When The Big Pink’s massive electro-rock sound arrived amidst the contrasting boom of smallscale bedroom acts in 2009, it was refreshing, or at least something to marvel at. On the strength of stadium-sized sing-alongs like “Velvet” and “Dominos“, the British duo experienced a pop-level breakthrough campaign for their debut LP A Brief History of Love, which found them opening arena shows for Muse, and also set themselves up for that near impossible to orchestrate correctly, follow-up album. If the MGMT route of experimental reinvention/fanbase redirection is one way to go about it, The Big Pink seem to have attempted the very opposite on Future This: broader, more accessible strokes of the same. This strategy might lose some critics but will no doubt keep their rise on pace; “Stay Gold” and “Hit The Ground (Superman)” will both make fine hits, even if they don’t improve on a formula.
Electronic journeyman Matthew Dear never leaves the cycle for too long; he seems to be a workaholic and also gets harder to classify with every release. 2010’s Black City offered up a starker and darker tone, and further embraced a shift towards putting his voice in the center of things. As a four track lead-up to a full length due later this year, Headcage adds a little pep to his latest step, and also introduces collaboration—Jonny Pierce of The Drums shows up on “In the Middle (I Met You There)”, along with some co-production help from Van Rivers and the Subliminal Kid on its title track.
After getting some 2010 buzz from a handful of bandcamp releases and remixes of Grizzly Bear and Dom, New York’s Alec Feld aka Expensive Looks let momentum slip a bit in the long wait between pulsing single “Vanishers” and his proper LP debut over a year later. As it tends to do, time sorts it all out though, as Dark Matters feels thorough, even if a bit past the height of rave-ready psych-pop. The rapid fire of beats, textures, and long-gone blasted vocals hit in a style that some folks may have already grown tired of, but nonetheless, they are reliably rhythmic, and worthy of the term, jams.
Yes it seems the music world still searches for a band to call the next Strokes; we yearn for a return of fun guitar music and then when something come along that directly recalls it we generally call out ‘derivative’. Such may be the story for Howler, a young group of Minneapolis brats who make dangerously catchy power-pop, packaged in easy to digest, three minute doses. Take your pick of singles. America Give Up is not the least bit original but hey, it’s pretty enjoyable from a certain distance, so let’s just let these guys have their run.

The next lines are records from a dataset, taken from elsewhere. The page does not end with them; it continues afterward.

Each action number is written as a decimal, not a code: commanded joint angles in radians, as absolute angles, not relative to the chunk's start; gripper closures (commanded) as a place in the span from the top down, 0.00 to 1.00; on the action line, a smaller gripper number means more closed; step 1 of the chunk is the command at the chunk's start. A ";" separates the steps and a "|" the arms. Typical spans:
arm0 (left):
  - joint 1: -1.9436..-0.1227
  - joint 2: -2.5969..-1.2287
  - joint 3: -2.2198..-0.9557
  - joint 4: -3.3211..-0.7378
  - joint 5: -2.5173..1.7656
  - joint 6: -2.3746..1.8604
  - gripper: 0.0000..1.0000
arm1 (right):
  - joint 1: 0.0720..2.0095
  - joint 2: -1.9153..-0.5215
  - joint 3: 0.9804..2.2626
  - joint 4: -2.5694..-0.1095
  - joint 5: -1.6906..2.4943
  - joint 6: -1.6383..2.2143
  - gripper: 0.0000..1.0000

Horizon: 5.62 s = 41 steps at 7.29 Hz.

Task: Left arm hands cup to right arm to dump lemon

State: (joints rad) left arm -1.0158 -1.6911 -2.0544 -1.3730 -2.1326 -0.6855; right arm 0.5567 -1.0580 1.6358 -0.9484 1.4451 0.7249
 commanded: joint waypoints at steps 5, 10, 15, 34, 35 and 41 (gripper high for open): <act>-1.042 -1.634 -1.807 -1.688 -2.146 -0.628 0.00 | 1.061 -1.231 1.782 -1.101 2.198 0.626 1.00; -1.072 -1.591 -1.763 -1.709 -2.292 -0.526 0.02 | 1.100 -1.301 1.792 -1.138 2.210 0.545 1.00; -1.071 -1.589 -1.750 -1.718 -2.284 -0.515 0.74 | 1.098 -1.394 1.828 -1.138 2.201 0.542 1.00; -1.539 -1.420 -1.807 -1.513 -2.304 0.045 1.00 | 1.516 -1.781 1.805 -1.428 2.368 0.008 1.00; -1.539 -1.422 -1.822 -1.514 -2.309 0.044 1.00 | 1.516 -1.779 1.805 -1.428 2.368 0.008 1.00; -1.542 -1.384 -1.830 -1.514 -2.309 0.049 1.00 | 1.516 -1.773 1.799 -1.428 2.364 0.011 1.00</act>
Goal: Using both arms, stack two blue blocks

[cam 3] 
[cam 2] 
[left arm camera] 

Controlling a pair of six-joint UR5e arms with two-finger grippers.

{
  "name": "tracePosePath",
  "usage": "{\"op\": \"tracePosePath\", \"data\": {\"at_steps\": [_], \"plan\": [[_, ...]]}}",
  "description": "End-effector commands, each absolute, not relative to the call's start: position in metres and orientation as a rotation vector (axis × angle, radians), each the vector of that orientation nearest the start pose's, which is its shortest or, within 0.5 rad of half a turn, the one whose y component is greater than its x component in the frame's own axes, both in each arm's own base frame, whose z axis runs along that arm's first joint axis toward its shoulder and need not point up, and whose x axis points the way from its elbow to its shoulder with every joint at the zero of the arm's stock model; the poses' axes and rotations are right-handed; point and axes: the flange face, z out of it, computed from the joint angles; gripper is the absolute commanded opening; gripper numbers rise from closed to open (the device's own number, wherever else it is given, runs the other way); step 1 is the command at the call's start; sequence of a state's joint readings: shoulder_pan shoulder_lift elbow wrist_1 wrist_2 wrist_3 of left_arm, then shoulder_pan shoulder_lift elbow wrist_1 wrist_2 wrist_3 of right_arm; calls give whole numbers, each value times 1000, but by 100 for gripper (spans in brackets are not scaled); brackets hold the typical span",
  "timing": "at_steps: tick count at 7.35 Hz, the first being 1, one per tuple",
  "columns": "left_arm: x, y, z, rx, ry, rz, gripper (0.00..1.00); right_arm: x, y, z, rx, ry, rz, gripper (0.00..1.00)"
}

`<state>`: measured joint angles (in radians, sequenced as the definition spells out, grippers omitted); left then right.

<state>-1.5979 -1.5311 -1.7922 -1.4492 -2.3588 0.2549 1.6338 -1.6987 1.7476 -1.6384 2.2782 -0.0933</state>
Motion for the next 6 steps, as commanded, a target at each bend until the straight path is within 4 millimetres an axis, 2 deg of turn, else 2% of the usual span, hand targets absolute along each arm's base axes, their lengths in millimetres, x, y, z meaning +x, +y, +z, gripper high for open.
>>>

On her 4th album, Canadian alt-country underdog Kathleen Edwards comes out from her usual singer/songwriter shell to render something more direct and heartfelt, and also relevant, given the vocal back-up and production hand from her boyfriend, Bon Iver’s Justin Vernon. Simply put, Voyageur is a very pretty record with a lot of substance. It won’t convert fans too far outside of its folk-oriented niche, but there’s a lot of them out there, and it deserves their time.